たとえば注文一覧に顧客名と住所を毎行書いていると、引っ越しのとき全行を書き換える必要があり、1行でも漏れると矛盾します。顧客情報を「顧客テーブル」に分けて ID で参照すれば、修正は1か所で済みます。
第1〜第3正規形
正規化は段階(正規形)で表され、実務ではまず第3正規形までを押さえます。
| 正規形 | やること | 例 |
|---|---|---|
| 第1正規形 | 1つのマスに1つの値だけ入れる(繰り返しの排除) | 「電話番号1, 番号2」を別行・別テーブルに |
| 第2正規形 | 主キーの一部にだけ依存する列を分ける | 注文明細から商品名を商品テーブルへ |
| 第3正規形 | 主キー以外の列に依存する列を分ける | 社員テーブルから部署名を部署テーブルへ |
共通するゴールは「1つの事実は1か所にだけ書く」です。分けたテーブル同士は [[主キーと外部キー]] でつなぎ、[[SQL]] の [[テーブル結合(JOIN)]] で組み合わせて取り出します。
非正規化 — あえて崩す判断
正規化するほどテーブルが増え、取り出すときの JOIN も増えます。参照が非常に多い画面などでは、あえて重複を持たせて JOIN を減らす(非正規化)こともあります。
- 原則は正規化。崩すのは性能上の理由が測定で確認できたときだけ
- 非正規化した箇所は更新時に複数か所を直す責任が生まれる — その管理コストとの天秤
- 集計専用のテーブルやキャッシュで済むケースも多い
初学者向けポイント
- 「同じ文字列があちこちのテーブルにコピーされていたら正規化不足のサイン」とまず疑う
- 設計は [[ER図とデータモデリング]] で図にしながら進めると、分割のしすぎ・不足に気づきやすい
- 正規化とテーブル分割で JOIN が増えたら、結合に使う外部キー列へ [[データベースインデックス]] を貼るのが定石
関連技術とのつながり
- [[リレーショナルデータベース]] — 正規化は RDB 設計の中心的な考え方
- [[ER図とデータモデリング]] — 正規化の結果を図として整理・共有する
- [[SQL]] — 分割したテーブルは JOIN で組み合わせる
- [[データベースインデックス]] — JOIN が増えた分の性能を支える
Q: 正規化の主な目的はどれ?
- [x] データの重複をなくして更新時の不整合を防ぐ
- [ ] テーブルの数をできるだけ減らす
- [ ] SQL を書かずにデータを取り出せるようにする
解説: 1つの事実を1か所にだけ持たせることで、片方だけ更新されて食い違う更新異常を防ぎます。
Q: 第1正規形でやることはどれ?
- [ ] 主キー以外の列に依存する列を分ける
- [x] 1つのマスに1つの値だけ入れ、繰り返しを排除する
- [ ] すべてのテーブルを1つに統合する
解説: 第1正規形は繰り返し項目の排除です。主キー以外への依存を分けるのは第3正規形です。

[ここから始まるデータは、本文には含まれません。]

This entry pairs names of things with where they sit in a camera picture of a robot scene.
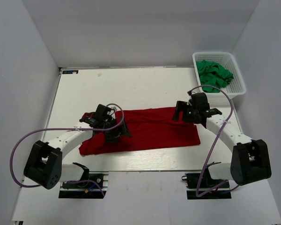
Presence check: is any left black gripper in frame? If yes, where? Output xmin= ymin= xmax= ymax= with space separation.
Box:
xmin=102 ymin=114 xmax=132 ymax=142

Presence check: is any red t-shirt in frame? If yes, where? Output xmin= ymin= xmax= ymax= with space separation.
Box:
xmin=79 ymin=107 xmax=200 ymax=156

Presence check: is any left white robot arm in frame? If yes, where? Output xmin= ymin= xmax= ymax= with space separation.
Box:
xmin=23 ymin=115 xmax=131 ymax=189

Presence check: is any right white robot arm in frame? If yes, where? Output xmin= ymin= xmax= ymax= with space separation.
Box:
xmin=173 ymin=101 xmax=272 ymax=187

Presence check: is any green t-shirt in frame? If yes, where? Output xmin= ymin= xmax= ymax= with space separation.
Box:
xmin=196 ymin=60 xmax=234 ymax=93

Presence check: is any white plastic basket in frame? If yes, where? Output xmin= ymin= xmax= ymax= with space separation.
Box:
xmin=192 ymin=52 xmax=246 ymax=100

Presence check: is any blue label sticker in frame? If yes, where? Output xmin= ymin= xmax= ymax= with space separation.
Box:
xmin=62 ymin=70 xmax=79 ymax=75

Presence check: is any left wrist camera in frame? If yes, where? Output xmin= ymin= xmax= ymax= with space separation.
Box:
xmin=93 ymin=104 xmax=115 ymax=120

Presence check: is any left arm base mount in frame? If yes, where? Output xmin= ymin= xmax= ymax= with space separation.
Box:
xmin=59 ymin=172 xmax=109 ymax=199

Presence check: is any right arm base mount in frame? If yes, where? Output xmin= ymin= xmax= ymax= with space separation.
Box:
xmin=181 ymin=172 xmax=231 ymax=200

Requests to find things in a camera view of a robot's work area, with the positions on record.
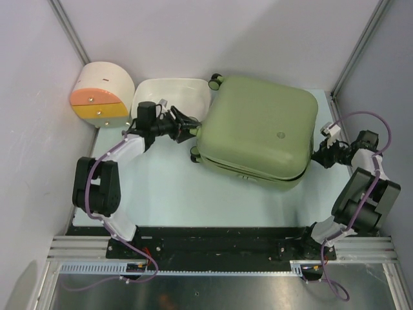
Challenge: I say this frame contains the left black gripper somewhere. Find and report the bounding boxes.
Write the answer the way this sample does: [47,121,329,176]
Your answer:
[150,106,199,143]

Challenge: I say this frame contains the white rectangular plastic basin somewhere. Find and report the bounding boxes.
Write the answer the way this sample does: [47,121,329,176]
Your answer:
[130,78,212,122]

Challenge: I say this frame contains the green hard-shell suitcase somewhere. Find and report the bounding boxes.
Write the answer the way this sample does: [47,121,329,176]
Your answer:
[190,73,318,191]

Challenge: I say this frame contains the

Q: 非正規化(あえて重複を持たせる)を検討してよいのはどんなとき?
- [ ] 設計の最初から常に非正規化しておく
- [ ] テーブル名を短くしたいとき
- [x] 性能上の理由が測定で確認できたとき
解説: 原則は正規化で、崩すのは JOIN の負荷などが測定で確認できた場合に限るのが基本です。